§ **TASK DESCRIPTION**: Say nothing but the number of lines below in which the string "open" appears.

§ **MATERIAL PROVIDED**:
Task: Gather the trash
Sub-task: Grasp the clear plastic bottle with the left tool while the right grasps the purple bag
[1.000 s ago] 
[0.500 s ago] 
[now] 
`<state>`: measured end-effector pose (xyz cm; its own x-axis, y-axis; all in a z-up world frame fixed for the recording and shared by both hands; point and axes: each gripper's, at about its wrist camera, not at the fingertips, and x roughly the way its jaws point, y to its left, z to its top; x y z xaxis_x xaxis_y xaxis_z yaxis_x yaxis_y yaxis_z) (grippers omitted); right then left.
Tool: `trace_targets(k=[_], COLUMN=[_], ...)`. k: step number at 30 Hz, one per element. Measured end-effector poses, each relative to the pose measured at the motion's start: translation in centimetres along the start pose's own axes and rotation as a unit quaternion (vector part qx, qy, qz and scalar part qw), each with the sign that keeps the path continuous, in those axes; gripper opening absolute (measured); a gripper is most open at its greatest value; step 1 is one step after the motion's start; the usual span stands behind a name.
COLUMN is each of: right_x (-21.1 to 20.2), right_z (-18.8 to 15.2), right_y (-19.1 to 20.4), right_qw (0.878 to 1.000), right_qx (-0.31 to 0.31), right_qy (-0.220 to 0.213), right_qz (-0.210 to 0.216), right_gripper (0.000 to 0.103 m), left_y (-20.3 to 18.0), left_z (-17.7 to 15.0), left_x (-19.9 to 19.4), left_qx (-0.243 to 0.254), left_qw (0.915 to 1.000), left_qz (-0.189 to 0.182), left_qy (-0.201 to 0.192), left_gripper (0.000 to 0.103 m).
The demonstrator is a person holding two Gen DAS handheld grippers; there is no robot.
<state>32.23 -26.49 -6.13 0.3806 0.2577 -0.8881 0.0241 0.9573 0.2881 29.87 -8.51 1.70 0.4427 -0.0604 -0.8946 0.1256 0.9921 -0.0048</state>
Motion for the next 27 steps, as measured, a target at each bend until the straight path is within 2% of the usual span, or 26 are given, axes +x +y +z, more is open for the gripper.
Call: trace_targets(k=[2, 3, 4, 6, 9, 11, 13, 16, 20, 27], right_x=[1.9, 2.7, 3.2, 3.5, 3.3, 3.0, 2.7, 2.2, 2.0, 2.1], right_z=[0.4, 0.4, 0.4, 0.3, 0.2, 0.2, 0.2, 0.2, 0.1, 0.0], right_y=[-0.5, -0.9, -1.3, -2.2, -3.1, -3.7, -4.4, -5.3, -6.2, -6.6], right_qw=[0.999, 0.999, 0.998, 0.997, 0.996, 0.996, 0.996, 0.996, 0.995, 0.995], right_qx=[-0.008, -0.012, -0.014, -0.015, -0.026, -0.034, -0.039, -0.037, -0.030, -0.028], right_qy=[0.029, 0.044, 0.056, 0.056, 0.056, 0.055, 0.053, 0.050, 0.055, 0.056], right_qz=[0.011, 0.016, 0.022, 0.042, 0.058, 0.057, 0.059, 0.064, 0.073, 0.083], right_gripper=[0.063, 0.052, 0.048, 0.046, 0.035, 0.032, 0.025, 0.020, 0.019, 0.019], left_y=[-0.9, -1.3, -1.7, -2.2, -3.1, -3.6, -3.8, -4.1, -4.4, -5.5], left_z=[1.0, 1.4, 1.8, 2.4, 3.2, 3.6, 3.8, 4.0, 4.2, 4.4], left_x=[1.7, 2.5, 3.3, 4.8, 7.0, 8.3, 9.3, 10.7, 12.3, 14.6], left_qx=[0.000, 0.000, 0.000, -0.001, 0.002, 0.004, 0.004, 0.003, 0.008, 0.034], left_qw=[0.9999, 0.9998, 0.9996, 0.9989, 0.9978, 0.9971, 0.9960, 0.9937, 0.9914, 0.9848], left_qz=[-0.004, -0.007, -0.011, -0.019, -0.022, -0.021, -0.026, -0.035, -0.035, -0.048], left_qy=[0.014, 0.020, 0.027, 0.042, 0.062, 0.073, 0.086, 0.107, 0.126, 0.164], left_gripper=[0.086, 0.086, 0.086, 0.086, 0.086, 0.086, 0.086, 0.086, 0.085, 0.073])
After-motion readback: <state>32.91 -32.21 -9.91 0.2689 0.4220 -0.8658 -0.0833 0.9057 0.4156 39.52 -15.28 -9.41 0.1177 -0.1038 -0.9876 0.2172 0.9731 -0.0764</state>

§ **OUTPUT OF THE EXERCISE**: 2